> [WORK INSTRUCTION] Report how many lines in the records that follow have the word "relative" in them, giving the number and nothing more.

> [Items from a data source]
# # # # #
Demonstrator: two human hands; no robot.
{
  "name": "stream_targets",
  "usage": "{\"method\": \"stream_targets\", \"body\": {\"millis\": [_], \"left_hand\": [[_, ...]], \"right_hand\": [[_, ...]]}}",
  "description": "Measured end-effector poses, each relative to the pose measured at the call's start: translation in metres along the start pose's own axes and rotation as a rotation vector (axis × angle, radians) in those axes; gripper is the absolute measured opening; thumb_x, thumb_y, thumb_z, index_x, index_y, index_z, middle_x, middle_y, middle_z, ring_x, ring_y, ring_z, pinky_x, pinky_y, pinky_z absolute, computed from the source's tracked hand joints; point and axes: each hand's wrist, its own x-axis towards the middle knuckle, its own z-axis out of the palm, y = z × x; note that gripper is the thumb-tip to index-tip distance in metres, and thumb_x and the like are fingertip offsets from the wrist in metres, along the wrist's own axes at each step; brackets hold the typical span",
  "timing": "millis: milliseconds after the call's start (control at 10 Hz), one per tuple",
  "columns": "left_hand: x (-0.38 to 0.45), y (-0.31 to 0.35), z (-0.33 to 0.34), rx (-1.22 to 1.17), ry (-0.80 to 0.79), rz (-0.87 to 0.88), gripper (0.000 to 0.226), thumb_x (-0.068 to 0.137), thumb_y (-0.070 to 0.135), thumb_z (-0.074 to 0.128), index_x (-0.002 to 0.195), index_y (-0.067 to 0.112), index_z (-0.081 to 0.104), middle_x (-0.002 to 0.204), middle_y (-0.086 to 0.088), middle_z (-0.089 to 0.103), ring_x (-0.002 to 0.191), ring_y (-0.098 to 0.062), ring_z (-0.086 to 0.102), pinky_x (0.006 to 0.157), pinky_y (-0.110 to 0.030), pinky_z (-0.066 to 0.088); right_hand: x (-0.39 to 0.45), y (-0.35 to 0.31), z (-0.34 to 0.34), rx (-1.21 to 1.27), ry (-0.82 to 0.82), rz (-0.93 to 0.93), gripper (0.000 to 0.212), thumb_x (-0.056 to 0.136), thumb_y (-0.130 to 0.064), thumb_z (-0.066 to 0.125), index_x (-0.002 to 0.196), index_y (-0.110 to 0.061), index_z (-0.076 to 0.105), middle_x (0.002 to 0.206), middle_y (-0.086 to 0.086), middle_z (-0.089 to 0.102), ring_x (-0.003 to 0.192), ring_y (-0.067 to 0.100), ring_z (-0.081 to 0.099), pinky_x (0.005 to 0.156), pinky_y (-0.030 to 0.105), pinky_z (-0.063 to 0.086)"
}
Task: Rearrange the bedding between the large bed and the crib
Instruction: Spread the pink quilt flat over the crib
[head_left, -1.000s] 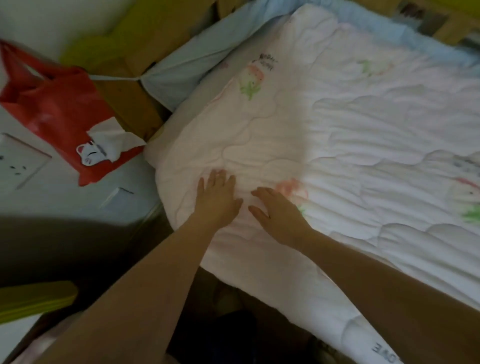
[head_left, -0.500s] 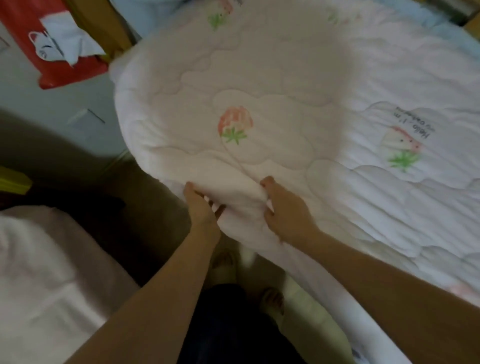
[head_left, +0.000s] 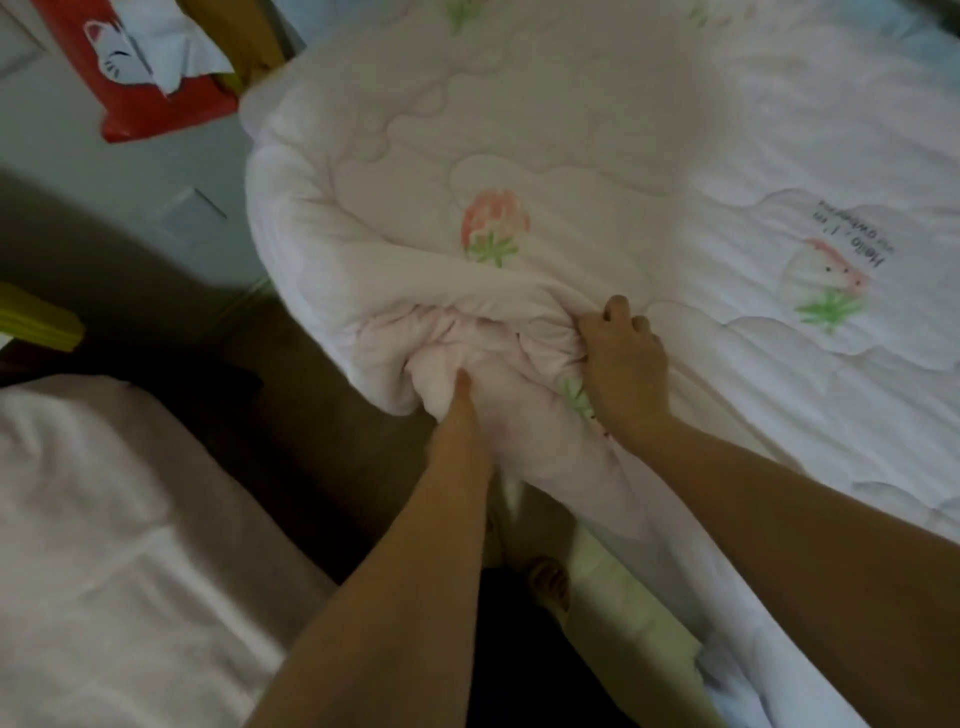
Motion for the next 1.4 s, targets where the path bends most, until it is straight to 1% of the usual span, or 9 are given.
{"method": "stream_targets", "body": {"millis": [100,200,300,600,700,900,1100,1200,1400], "left_hand": [[-0.006,-0.017,0.008,0.084,0.153,0.279,0.045,0.094,0.058,0.042,0.066,0.035,0.069,0.076,0.014,0.062,0.069,0.0,0.054,0.078,-0.007,0.047],[-0.026,0.025,-0.011,-0.117,-0.141,-0.322,0.034,0.096,0.048,0.046,0.072,0.026,0.059,0.066,0.007,0.046,0.057,-0.007,0.045,0.058,-0.015,0.044],[-0.026,0.031,-0.019,0.048,-0.017,-0.212,0.038,0.097,0.026,0.051,0.124,-0.001,0.054,0.117,-0.02,0.06,0.108,-0.032,0.058,0.091,-0.034,0.046],[0.006,0.004,-0.206,1.116,0.17,-0.158,0.083,0.09,0.015,0.058,0.146,-0.013,0.003,0.149,-0.028,0.025,0.133,-0.036,0.038,0.105,-0.036,0.037],[0.0,0.013,-0.187,1.243,0.015,0.051,0.076,0.094,0.012,0.049,0.15,0.0,-0.002,0.149,-0.024,0.027,0.133,-0.036,0.039,0.106,-0.039,0.036],[0.001,0.028,-0.109,1.152,-0.128,0.297,0.041,0.09,0.008,0.052,0.131,0.005,0.046,0.131,-0.015,0.05,0.12,-0.029,0.049,0.089,-0.03,0.043],[0.025,0.031,-0.13,1.362,-0.087,0.07,0.076,0.095,0.029,0.051,0.151,0.012,0.003,0.156,-0.018,0.006,0.144,-0.038,0.009,0.11,-0.047,0.027],[0.044,0.047,-0.138,1.156,0.035,0.183,0.077,0.096,0.032,0.051,0.152,0.014,0.002,0.157,-0.017,0.003,0.145,-0.037,0.002,0.111,-0.049,0.025],[0.099,0.088,-0.113,0.656,0.03,0.109,0.073,0.095,0.045,0.048,0.15,0.009,0.015,0.151,-0.017,0.021,0.133,-0.038,0.034,0.106,-0.047,0.038]], "right_hand": [[-0.012,-0.001,0.001,0.037,-0.058,0.005,0.038,0.096,-0.031,0.039,0.121,-0.004,0.052,0.133,0.019,0.046,0.106,0.038,0.055,0.086,0.043,0.043],[-0.025,-0.001,0.006,-0.016,-0.173,-0.034,0.069,0.092,-0.051,0.044,0.14,-0.002,0.037,0.153,0.019,0.024,0.135,0.038,0.033,0.107,0.048,0.03],[-0.034,-0.003,0.008,0.009,-0.186,-0.077,0.068,0.091,-0.042,0.05,0.142,-0.001,0.033,0.155,0.02,0.017,0.139,0.039,0.027,0.111,0.05,0.027],[-0.058,-0.01,0.003,0.035,-0.631,-0.251,0.055,0.095,-0.052,0.036,0.131,-0.012,0.049,0.157,0.016,0.012,0.144,0.033,0.016,0.116,0.042,0.022],[-0.059,-0.028,0.006,0.135,-0.383,-0.223,0.06,0.095,-0.04,0.047,0.142,-0.008,0.028,0.155,0.019,0.017,0.142,0.032,0.021,0.112,0.042,0.03],[-0.05,-0.066,0.024,0.082,-0.468,-0.368,0.069,0.096,-0.044,0.042,0.152,-0.019,0.009,0.16,0.008,-0.008,0.147,0.027,-0.003,0.118,0.043,0.006],[-0.039,-0.073,0.016,0.249,-0.261,-0.372,0.048,0.097,-0.027,0.045,0.141,-0.009,0.038,0.152,0.011,0.032,0.14,0.025,0.029,0.113,0.036,0.025],[-0.019,-0.077,0.01,0.299,-0.167,-0.42,0.053,0.097,-0.025,0.047,0.145,-0.008,0.032,0.155,0.013,0.023,0.144,0.025,0.021,0.116,0.036,0.02],[0.037,-0.114,0.006,0.298,-0.122,-0.45,0.055,0.097,-0.026,0.046,0.146,-0.01,0.028,0.155,0.012,0.022,0.144,0.025,0.021,0.115,0.036,0.02]]}}
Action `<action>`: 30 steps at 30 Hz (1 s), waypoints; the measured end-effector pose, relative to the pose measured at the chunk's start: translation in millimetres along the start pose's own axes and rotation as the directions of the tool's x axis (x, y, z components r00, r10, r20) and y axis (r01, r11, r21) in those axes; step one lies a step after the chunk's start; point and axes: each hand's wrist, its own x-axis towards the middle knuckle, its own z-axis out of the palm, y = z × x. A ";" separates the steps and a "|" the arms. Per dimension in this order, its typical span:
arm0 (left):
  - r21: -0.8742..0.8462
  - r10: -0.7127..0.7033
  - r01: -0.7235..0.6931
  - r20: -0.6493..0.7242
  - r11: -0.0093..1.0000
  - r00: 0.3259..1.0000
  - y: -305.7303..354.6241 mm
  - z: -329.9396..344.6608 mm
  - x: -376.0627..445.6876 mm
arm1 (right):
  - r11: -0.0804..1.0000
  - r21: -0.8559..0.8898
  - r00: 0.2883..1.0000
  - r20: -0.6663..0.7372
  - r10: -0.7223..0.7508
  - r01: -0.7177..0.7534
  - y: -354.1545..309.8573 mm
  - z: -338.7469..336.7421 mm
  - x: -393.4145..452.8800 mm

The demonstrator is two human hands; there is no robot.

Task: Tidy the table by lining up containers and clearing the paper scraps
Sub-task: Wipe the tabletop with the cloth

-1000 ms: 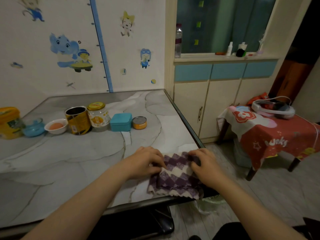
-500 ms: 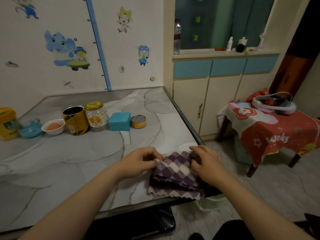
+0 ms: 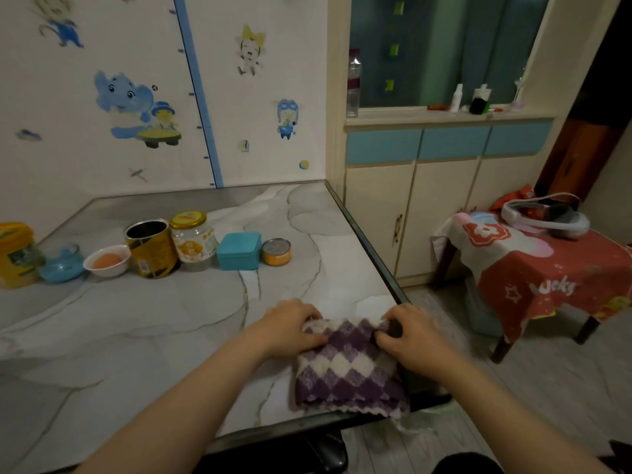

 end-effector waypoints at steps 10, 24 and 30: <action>-0.995 -0.191 -0.047 -0.064 0.089 0.980 13.6 -32.5 11.5 | 0.332 0.911 0.968 0.213 0.133 -0.246 -40.9 -28.8 29.3; -0.994 -0.141 -0.060 -0.047 -0.094 0.989 2.2 -13.8 65.2 | 0.331 0.937 0.978 0.043 0.206 -0.111 -47.6 -3.6 108.1; -0.982 -0.308 -0.029 -0.086 0.186 0.947 -9.7 -14.8 110.1 | 0.515 0.822 0.958 0.119 0.262 -0.243 -31.0 4.2 151.8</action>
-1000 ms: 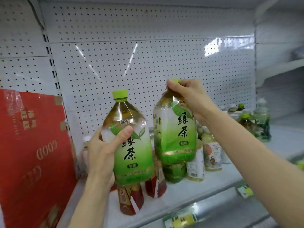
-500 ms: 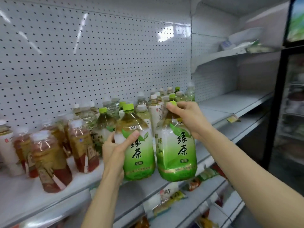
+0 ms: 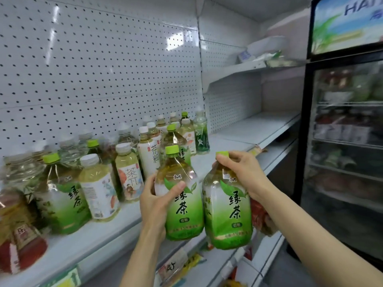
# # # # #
> [RESULT OF THIS EXERCISE] 2